> Work to be completed
Below is a listing. Quote from it, exactly, the lines from the one containing "When you get a chance, can you outline the clear plastic" down to the one containing "When you get a chance, can you outline the green", both ends included, and nothing else.

> Data provided
* * * *

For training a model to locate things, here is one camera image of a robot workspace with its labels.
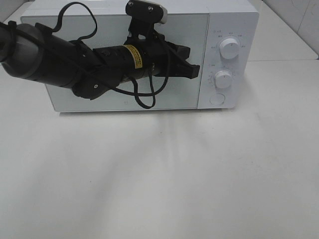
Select upper white power knob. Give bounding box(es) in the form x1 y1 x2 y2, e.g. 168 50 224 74
219 37 240 60

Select round white door button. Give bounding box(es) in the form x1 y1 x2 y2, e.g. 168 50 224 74
209 93 225 106

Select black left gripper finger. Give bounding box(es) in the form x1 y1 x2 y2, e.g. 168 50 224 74
167 42 191 60
171 58 200 79

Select white microwave door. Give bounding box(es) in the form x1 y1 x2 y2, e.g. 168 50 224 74
20 12 211 113

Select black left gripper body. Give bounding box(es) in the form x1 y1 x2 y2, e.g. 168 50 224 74
126 18 169 77

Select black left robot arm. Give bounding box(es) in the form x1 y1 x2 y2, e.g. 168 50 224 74
0 21 200 100

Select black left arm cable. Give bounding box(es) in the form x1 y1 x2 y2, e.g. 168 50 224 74
51 1 170 110

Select white timer knob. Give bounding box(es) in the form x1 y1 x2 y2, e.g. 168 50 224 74
214 70 233 89

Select white microwave oven body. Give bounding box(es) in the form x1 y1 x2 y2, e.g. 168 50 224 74
19 0 260 113

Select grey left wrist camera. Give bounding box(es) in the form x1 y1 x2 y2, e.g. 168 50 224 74
125 0 168 24

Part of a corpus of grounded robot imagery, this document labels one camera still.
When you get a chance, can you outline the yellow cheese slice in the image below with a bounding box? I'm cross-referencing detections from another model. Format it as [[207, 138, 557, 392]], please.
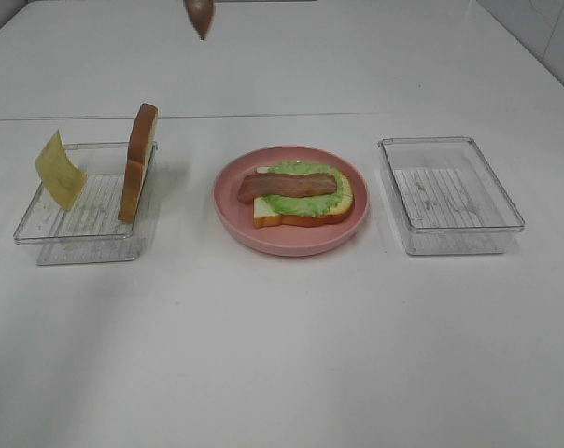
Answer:
[[35, 130, 87, 211]]

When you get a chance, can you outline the clear left plastic tray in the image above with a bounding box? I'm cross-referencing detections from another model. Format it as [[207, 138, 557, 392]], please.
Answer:
[[13, 142, 160, 266]]

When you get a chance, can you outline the pink round plate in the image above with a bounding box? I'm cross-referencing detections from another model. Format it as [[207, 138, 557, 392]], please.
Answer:
[[212, 146, 370, 257]]

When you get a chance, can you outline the bread slice sandwich base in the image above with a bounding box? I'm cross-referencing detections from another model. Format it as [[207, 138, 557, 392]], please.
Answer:
[[253, 194, 354, 228]]

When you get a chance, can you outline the tray bacon strip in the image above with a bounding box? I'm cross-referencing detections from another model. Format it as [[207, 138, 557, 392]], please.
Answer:
[[183, 0, 215, 40], [237, 173, 338, 203]]

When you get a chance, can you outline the standing bread slice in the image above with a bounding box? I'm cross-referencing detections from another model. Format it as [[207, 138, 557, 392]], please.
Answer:
[[118, 103, 158, 223]]

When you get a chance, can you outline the clear plastic tray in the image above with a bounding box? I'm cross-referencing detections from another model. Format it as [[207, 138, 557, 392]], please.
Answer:
[[378, 136, 525, 256], [13, 142, 160, 266]]

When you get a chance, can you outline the green lettuce leaf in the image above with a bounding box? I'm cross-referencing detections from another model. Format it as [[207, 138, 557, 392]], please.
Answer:
[[254, 161, 353, 218]]

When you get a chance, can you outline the clear right plastic tray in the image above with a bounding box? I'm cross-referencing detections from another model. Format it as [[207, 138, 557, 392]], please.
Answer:
[[378, 136, 525, 256]]

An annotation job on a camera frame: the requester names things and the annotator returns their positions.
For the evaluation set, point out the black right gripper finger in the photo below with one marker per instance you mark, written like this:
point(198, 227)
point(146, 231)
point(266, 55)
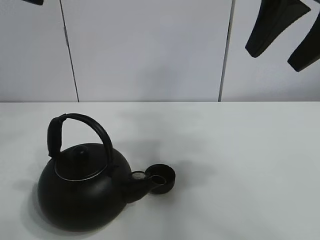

* * * *

> The answer
When you get a chance, can you outline the clear plastic tray in the image above with a bounding box? I'm cross-referencing detections from another model. Format it as [[207, 138, 557, 392]], please.
Answer:
[[378, 136, 525, 256], [13, 142, 160, 266]]

When you get a chance, can you outline the green lettuce leaf in the image above with a bounding box? I'm cross-referencing detections from another model. Format it as [[207, 138, 557, 392]], please.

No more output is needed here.